__Task brief__: Would you retype the whole listing verbatim, keeping pictures out of it?
(Beginning of Collected data)
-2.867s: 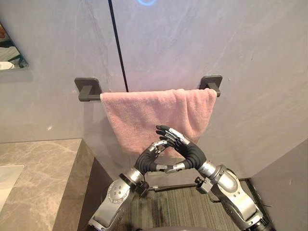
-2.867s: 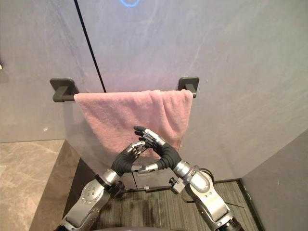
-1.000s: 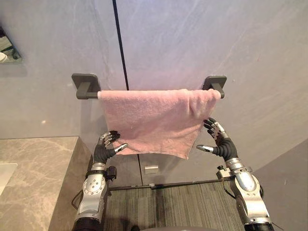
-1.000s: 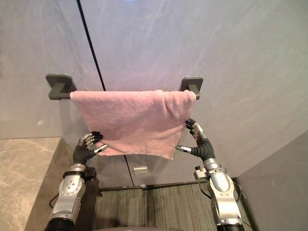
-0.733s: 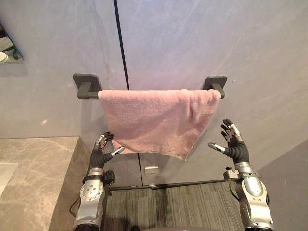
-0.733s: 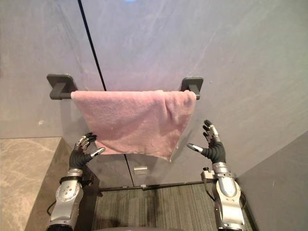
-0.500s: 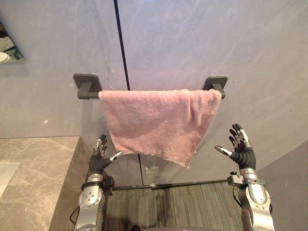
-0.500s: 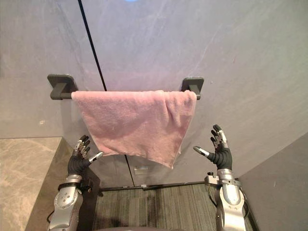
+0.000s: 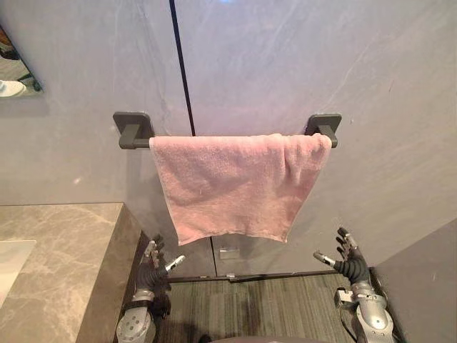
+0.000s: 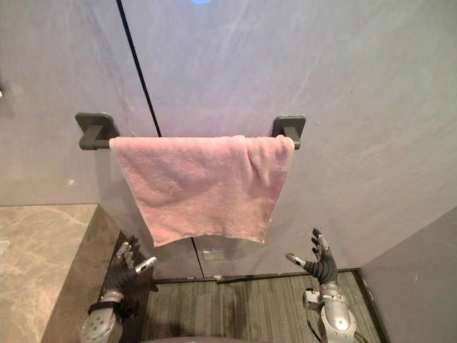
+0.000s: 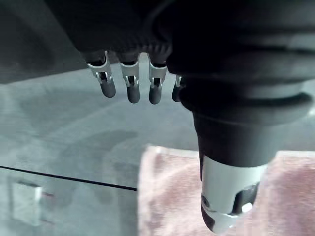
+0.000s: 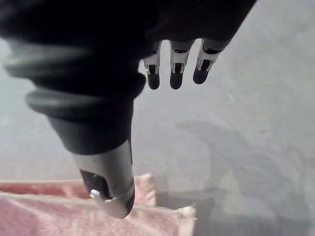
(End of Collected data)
__Output of the exercise__:
-2.867s: 
-2.867s: 
-1.000s: 
-1.000s: 
-0.733s: 
-0.733s: 
-0.500s: 
-0.500s: 
+0.000s: 
+0.000s: 
+0.000s: 
+0.000s: 

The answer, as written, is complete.